On The Block

Any given Saturday morning you could be driving down a section road kicking up the dust, and there’ll be no other traffic for miles and miles when you come to one of those sudden dips in the road that makes your stomach crawl up into your chest and the children squeal in the back seat.

“Do that again!” the kids will cry just before you check to see if they’ve fastened their seatbelts by slamming on the brakes and sliding sideways on the soft gravel. The open road will have suddenly lost its openness and the narrow two-lane become something that looks like a Walmart parking lot, with rigs lined up every which way and folks darting in and out between the bumpers, totally unconcerned about the two tons of steel you’re no longer able to control.

By fate or just dumb luck, you slide to a stop between a horse trailer and something that vaguely resembles a 1962 Corvair. Your spouse wrongly credits you with knowing where you were going while the kids make their escape through a side window. And that’s how you find a country auction, more often than not.

Mismatched furnishings marred by several eons of wear and tear will be spread out across the lawn before a fading farmhouse along with broken-down appliances and assorted kitchen utensils. Old quilts and clothing items are draped across the white picket fence that frames the people previewing the goods going up for bid. Folks who otherwise maintain a healthy personal space are crowded together cheek to jowl, poking at stuff, turning things over, and keeping a wary eye on what others are fondling.
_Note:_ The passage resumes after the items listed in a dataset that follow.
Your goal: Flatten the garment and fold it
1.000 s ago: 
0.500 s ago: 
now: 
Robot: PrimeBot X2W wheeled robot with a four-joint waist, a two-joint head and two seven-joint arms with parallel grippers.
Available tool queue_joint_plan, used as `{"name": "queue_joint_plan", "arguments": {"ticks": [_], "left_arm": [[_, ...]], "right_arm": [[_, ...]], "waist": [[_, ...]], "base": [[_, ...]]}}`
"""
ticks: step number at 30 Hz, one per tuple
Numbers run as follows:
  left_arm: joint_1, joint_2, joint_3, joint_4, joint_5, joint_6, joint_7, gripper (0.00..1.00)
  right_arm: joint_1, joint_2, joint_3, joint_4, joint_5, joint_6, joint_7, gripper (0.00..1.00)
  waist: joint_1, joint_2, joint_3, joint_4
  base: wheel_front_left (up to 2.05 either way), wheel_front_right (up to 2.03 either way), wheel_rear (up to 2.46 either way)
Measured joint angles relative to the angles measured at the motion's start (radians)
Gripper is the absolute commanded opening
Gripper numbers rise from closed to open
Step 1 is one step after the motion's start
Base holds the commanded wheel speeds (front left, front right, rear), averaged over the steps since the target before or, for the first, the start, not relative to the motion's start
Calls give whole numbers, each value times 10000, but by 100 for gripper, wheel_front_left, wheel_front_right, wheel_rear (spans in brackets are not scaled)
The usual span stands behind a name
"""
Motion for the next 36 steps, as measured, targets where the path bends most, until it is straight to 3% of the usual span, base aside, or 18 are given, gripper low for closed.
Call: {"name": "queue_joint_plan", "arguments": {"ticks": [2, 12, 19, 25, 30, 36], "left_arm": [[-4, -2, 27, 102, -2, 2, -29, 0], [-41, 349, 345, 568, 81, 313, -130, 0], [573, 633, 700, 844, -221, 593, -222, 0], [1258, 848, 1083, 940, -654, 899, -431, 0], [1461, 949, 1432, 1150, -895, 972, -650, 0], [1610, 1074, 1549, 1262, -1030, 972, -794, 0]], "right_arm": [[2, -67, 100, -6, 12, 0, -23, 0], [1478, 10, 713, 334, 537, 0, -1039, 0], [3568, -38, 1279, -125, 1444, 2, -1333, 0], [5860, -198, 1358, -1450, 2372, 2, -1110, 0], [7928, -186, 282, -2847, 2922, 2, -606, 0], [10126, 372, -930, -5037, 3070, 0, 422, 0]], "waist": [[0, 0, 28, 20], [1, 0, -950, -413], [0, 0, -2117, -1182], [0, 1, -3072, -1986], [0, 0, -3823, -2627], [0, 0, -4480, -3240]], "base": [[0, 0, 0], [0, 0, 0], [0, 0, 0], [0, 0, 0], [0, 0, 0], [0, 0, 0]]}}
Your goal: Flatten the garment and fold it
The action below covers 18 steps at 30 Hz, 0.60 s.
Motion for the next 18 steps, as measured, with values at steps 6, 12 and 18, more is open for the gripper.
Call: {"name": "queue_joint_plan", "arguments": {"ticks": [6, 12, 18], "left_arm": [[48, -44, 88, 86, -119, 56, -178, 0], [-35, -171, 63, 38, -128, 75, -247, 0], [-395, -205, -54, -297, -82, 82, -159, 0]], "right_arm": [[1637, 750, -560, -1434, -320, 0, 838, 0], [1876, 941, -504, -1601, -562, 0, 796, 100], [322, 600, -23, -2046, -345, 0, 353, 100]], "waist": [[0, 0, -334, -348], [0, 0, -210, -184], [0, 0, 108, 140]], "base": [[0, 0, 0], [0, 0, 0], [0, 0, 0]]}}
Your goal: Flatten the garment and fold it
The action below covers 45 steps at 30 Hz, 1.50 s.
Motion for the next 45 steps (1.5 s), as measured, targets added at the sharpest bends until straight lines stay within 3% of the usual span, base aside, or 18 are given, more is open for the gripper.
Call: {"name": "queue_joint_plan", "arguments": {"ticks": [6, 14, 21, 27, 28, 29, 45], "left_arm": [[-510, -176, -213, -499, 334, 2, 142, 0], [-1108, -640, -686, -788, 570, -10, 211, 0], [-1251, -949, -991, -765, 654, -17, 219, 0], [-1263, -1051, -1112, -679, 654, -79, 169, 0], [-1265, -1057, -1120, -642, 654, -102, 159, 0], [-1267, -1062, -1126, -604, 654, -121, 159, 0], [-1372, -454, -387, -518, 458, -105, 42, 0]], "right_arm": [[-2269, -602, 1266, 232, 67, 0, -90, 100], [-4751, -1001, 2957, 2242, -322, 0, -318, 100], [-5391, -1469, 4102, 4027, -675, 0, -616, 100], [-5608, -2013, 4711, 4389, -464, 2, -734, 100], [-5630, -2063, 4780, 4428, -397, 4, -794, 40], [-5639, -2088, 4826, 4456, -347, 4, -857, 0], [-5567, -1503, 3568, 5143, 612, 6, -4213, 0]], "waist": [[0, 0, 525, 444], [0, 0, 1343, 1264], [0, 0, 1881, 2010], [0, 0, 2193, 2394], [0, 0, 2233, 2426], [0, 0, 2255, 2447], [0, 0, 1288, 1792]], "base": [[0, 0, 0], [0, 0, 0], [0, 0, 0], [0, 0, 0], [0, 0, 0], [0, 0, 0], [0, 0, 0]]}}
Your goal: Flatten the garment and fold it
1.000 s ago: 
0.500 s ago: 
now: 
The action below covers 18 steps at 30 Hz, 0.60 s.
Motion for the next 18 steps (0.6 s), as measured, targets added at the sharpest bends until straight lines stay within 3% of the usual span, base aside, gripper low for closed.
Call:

Step out back of the place and, sure enough, there's a cry of "Eight-five, five, five. I have eighty-five. Ninety, ninety, give me ninety," wafting across a fallow field. Move up closer and you'll find old plows and roller harrows and cultipackers lined up on display along with cardboard boxes filled with bolts, drill bits and other assorted items.

A crowd of bidders follows the auctioneer up and down rows of tractors and cultipackers and shop tools, hovering over each item just long enough to determine whose bid will buy it and then moving on.

You didn’t really have a need for that maple flooring or the tilt frame band saw you bid $450 to buy, but you couldn’t help throwing up your arm when no one else was willing to pay the starting price of $100. Once you bid, of course, then some other folks find the courage to top your price, figuring that you must know what you’re doing, and you stubbornly top their bids to keep them from winning a contest you hadn’t planned to enter.

When the auctioneer’s assistant with a clipboard comes around to record your name and bid for the fifth time, you realize you may have to hold your own estate sale to pay the tab. The kids have made six visits to the snack wagon and are now working off their sugar in the uppermost limbs of a maple tree while your spouse keeps up the bidding.

By mid-afternoon you’ve finished loading the flat-bed trailer that you bid for beyond its street value in order to have some way to cart home all your belongings. And before you pull away, the auctioneer gives you a big smile and hands you a sheet of paper with a schedule of future auctions you won’t want to miss.

You drive home feeling a bit shaken and light-headed, the way you felt when you collided with a deer a few years back.